Electro Dynamics Curl Question (semi-basic)

[steve233]

Homework Statement

(I use \x for a vector)

A fluid has an angular velocity u about the z-axis (right hand rule). the velocity of a point in the fluid is
\v = \u X \r.

\u = u₀ / s² (z-hat). (u-naught is a constant)
Find \DEL X \v (del as in the symbol del)

Homework Equations

The curl in cylindrical coordinates.

The Attempt at a Solution

First I find \v by taking the cross product of \u and \r which turns out to be:
u₀ / s (theta hat)

Then using the equation of the curl in cylindrical coordinates (only the last part of it since the rest turns out to be 0), I end up getting 0 (z-hat) which can't possibly be the correct answer. I'm missing one small piece and I'm not too sure what it could be.
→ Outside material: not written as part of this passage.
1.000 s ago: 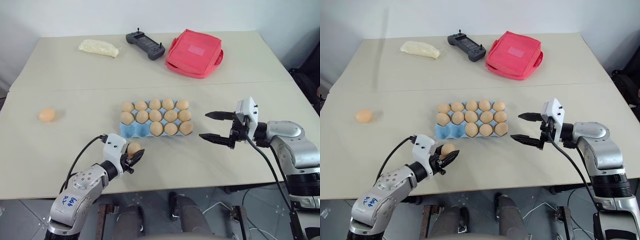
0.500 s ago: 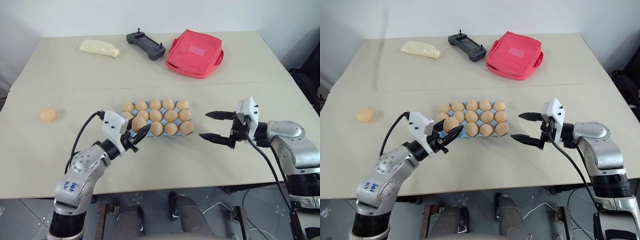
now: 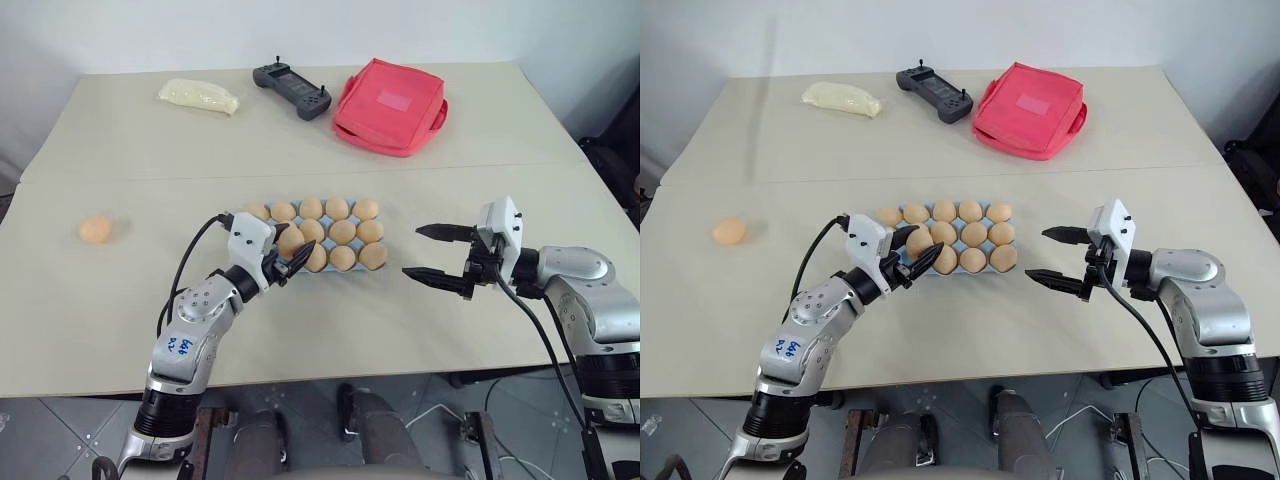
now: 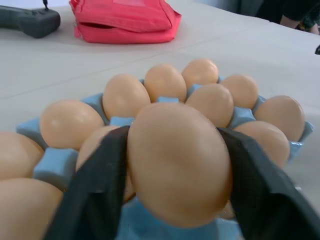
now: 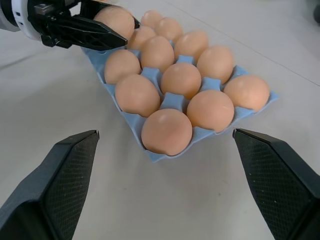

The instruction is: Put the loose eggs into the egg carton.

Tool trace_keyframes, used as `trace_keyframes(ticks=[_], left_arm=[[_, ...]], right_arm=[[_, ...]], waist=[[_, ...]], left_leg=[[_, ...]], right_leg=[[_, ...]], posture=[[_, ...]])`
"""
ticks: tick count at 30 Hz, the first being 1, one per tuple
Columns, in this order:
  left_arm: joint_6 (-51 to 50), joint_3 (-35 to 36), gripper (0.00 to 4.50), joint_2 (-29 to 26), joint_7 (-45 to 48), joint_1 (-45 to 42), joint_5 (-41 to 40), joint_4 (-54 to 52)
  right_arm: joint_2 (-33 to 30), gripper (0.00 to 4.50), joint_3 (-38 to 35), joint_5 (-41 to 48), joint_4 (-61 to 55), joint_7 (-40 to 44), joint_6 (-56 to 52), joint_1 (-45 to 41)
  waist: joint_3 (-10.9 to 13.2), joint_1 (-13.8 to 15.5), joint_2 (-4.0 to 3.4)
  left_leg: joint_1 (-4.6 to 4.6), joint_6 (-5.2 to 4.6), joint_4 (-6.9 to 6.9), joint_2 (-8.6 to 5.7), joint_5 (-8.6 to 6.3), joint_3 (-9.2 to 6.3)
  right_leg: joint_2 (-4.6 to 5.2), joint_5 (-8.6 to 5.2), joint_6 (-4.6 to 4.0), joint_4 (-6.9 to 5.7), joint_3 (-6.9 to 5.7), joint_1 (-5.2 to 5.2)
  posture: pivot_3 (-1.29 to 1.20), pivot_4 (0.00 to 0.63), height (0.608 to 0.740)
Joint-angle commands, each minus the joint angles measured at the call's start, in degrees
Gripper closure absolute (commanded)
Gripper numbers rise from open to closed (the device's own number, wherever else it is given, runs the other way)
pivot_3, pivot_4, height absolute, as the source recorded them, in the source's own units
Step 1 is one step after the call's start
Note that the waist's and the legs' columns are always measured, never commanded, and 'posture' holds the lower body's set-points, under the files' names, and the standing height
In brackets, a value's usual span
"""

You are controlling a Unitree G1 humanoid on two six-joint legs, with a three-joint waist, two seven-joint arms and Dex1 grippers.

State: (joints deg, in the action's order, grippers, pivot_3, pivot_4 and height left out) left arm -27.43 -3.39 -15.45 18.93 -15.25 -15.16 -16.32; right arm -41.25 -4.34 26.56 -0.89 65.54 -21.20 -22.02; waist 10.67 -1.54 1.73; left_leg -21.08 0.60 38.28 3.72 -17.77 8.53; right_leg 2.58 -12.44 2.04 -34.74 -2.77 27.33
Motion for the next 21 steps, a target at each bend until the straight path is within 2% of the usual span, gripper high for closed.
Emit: trace_keyframes(ticks=[1, 2, 10, 18, 21], left_arm=[[0.0, -0.1, 0.30, 0.5, 0.2, -0.5, 0.0, -2.1], [-0.2, -0.1, 0.04, 0.5, 0.2, -0.4, -0.1, -2.4], [-4.2, 3.9, 0.04, -1.7, 0.1, 0.6, -1.9, -8.1], [-6.5, 19.9, 0.04, -13.8, 8.1, 11.3, -9.1, -12.1], [-6.4, 25.2, 0.04, -16.2, 9.5, 15.0, -10.7, -11.3]], right_arm=[[-0.8, 0.00, -2.0, 1.1, -2.2, -0.1, 0.8, 0.1], [-0.8, 0.00, -2.1, 1.1, -2.2, -0.1, 0.8, 0.2], [-0.6, 0.00, -2.3, 1.0, -1.9, 0.2, 1.3, 0.3], [-0.3, 0.00, -2.2, 0.9, -1.2, 0.2, 2.0, -0.3], [-0.2, 0.00, -2.3, 1.0, -1.0, 0.2, 2.2, -0.2]], waist=[[0.0, 0.0, 0.00], [0.0, 0.0, 0.00], [0.0, 0.0, 0.00], [0.0, -0.1, 0.01], [0.0, -0.1, 0.01]], left_leg=[[0.00, 0.00, 0.00, 0.00, 0.00, 0.00], [0.01, 0.00, 0.00, 0.00, 0.00, 0.00], [0.01, 0.00, 0.01, 0.00, 0.01, 0.00], [0.05, 0.04, -0.01, 0.04, 0.03, 0.00], [0.05, 0.03, 0.01, 0.03, 0.04, 0.02]], right_leg=[[0.00, 0.00, 0.00, 0.00, 0.00, 0.00], [0.00, 0.00, 0.00, -0.01, -0.01, -0.01], [-0.01, 0.01, 0.00, -0.04, 0.01, 0.01], [-0.03, -0.01, -0.09, -0.16, -0.02, 0.08], [0.01, -0.02, -0.10, -0.10, -0.01, 0.06]], posture=[[0.00, 0.150, 0.740], [0.00, 0.150, 0.740], [0.00, 0.150, 0.740], [0.00, 0.150, 0.740], [0.00, 0.150, 0.740]])
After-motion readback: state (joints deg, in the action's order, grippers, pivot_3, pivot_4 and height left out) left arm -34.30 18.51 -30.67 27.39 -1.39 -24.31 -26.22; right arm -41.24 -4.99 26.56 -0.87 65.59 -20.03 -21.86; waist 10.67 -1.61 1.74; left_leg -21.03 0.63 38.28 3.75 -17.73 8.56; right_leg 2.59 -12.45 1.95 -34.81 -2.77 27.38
If the question is unclear, I can reword it better.
Thanks in advance.

 

[anathema]

Hello,

Thank you for posting your question on the forum. It seems like you are on the right track with your solution. However, there are a few mistakes that I would like to point out. Firstly, the velocity of a point in the fluid is given by \v = \u X \r, which is incorrect. The correct expression should be \v = \u X \r, where \u is the angular velocity and \r is the position vector of the point in the fluid. Also, the given expression for \u is incorrect. It should be \u = u0 / s^2 (z-hat), where s is the distance from the z-axis to the point in the fluid and u0 is a constant.
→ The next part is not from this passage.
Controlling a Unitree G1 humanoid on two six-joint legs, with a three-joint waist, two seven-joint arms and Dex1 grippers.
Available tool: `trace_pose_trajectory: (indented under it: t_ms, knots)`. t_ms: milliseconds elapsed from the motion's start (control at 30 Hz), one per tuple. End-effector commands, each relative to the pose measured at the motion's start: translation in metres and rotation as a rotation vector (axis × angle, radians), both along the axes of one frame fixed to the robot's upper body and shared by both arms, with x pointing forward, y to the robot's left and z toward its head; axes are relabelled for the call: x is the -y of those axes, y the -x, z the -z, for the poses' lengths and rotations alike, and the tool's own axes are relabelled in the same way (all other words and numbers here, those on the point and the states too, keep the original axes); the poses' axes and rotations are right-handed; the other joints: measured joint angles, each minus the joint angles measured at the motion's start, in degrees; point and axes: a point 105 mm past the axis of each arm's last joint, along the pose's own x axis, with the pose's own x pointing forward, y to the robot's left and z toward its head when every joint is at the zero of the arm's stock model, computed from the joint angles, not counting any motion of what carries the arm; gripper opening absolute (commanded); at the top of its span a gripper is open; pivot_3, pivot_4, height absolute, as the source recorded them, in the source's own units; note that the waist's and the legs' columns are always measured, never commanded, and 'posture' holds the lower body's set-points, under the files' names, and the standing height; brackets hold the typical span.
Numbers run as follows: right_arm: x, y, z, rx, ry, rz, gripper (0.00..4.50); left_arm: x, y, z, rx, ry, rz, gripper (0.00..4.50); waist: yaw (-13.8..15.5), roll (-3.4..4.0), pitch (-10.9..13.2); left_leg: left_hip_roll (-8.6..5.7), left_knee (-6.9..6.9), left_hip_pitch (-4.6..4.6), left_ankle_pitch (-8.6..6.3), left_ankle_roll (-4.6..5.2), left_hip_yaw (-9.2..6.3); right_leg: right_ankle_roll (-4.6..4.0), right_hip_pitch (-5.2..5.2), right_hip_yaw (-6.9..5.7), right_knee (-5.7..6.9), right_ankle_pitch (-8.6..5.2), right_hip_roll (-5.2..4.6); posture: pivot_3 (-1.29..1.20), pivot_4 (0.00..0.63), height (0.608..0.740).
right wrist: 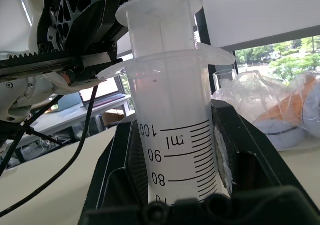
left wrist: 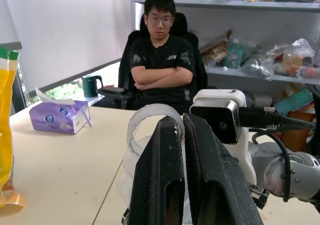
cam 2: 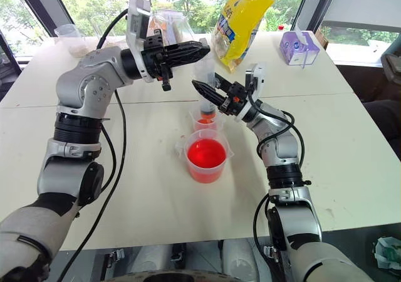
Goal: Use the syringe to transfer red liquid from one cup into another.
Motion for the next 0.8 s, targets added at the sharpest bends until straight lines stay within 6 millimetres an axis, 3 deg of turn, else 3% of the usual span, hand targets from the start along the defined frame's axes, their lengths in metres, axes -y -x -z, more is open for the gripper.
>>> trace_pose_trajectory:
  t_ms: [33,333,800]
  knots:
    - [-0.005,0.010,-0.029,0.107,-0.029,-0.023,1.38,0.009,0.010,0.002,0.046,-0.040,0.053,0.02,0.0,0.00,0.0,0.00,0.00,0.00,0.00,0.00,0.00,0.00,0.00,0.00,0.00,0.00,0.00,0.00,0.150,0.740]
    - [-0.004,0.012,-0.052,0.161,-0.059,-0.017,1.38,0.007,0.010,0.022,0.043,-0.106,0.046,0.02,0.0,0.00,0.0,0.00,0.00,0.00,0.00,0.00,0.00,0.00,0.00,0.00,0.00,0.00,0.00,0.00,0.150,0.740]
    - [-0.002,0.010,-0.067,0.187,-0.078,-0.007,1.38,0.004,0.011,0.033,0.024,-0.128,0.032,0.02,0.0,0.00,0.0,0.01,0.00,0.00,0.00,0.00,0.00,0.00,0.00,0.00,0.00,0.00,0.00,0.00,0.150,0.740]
Now, to find \DEL X \v, we first need to express \v in cylindrical coordinates. Substituting the given values, we get \v = u0 / s (theta hat). Now, using the expression for the curl in cylindrical coordinates, we get \DEL X \v = (1/s) (d/ds (s * u0 / s)) = u0 / s^2 (z-hat). This is the correct answer.

I hope this helps. If you have any further questions, please feel free to ask.